Content starts
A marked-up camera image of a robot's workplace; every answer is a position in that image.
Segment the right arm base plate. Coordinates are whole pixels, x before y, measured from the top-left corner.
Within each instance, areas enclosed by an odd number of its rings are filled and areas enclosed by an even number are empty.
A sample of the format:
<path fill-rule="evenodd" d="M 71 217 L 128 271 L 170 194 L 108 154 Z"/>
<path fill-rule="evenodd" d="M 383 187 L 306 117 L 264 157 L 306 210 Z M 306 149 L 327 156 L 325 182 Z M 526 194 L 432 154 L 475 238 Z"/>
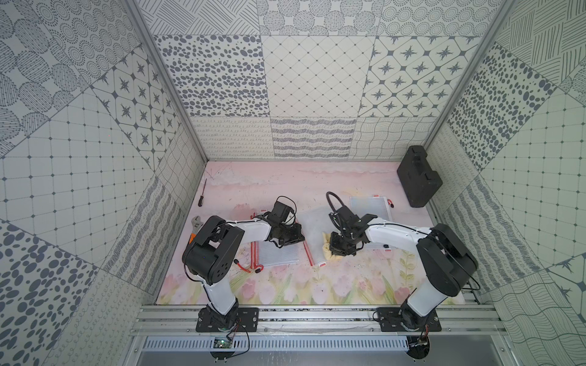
Content ends
** The problem **
From the listing above, pick out every line containing "path".

** Answer box **
<path fill-rule="evenodd" d="M 71 217 L 128 271 L 170 194 L 108 154 Z"/>
<path fill-rule="evenodd" d="M 383 187 L 306 117 L 264 157 L 306 210 Z M 306 149 L 327 156 L 325 182 Z M 526 194 L 432 154 L 475 238 Z"/>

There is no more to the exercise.